OUI: lorsqu'une personne publique, agissant en garantie des vices cachés d'un véhicule de transport acquis lors d'une procédure d'appel d'offres, forme un référé-expertise devant le juge administratif sur le fondement de l'article R.532-1 du code de justice administrative, celle-ci interrompt le « bref délai » issu de l'article 1648 du code civil.

Dans un arrêt en date du 7 avril 2011, le Conseil d'Etat considère que lorsqu'une personne publique, agissant en garantie des vices cachés forme un référé-expertise devant le juge administratif sur le fondement de l'article R.532-1 du code de justice administrative, celle-ci interrompt le « bref délai » issu de l'article 1648 du code civil et fait courir le délai de prescription de droit commun.

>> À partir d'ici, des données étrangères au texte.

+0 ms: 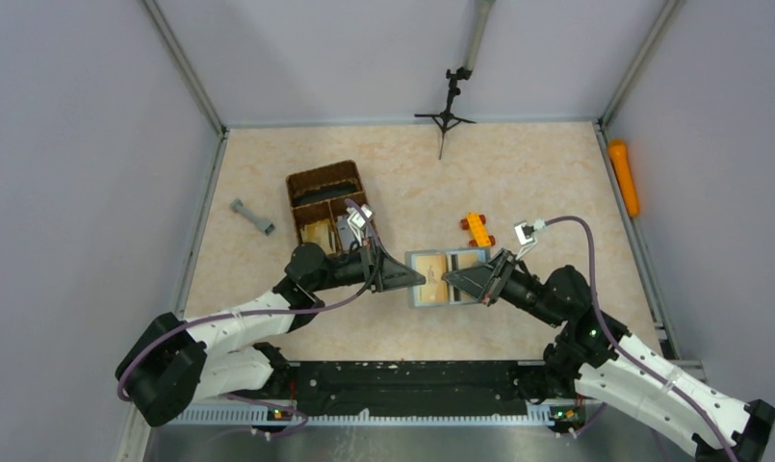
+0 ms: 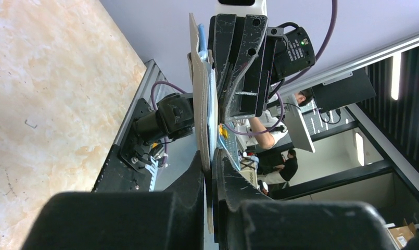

En l'espèce, la demande tendant à ce que soit ordonnée une expertise, introduite le 15 janvier 2008, a interrompu le bref délai de prescription de l'action en garantie des vices cachés, et a fait courir le délai de prescription de droit commun. A la suite de la remise du rapport de l'expert désigné dans le cadre de l'instance de référé expertise, dressé le 16 juillet 2008 et communiqué le 5 août suivant, le centre hospitalier de Castelluccio a, ainsi qu'il a été dit, introduit le 15 juin 2009 auprès du tribunal administratif de Bastia une demande en référé provision sur le fondement de l'article R.541-1 du code de justice administrative. Il résulte de ce qui précède que la société n'est pas fondée à soutenir que cette demande, introduite dans le délai de prescription de droit commun à compter de la conclusion de la vente, serait tardive.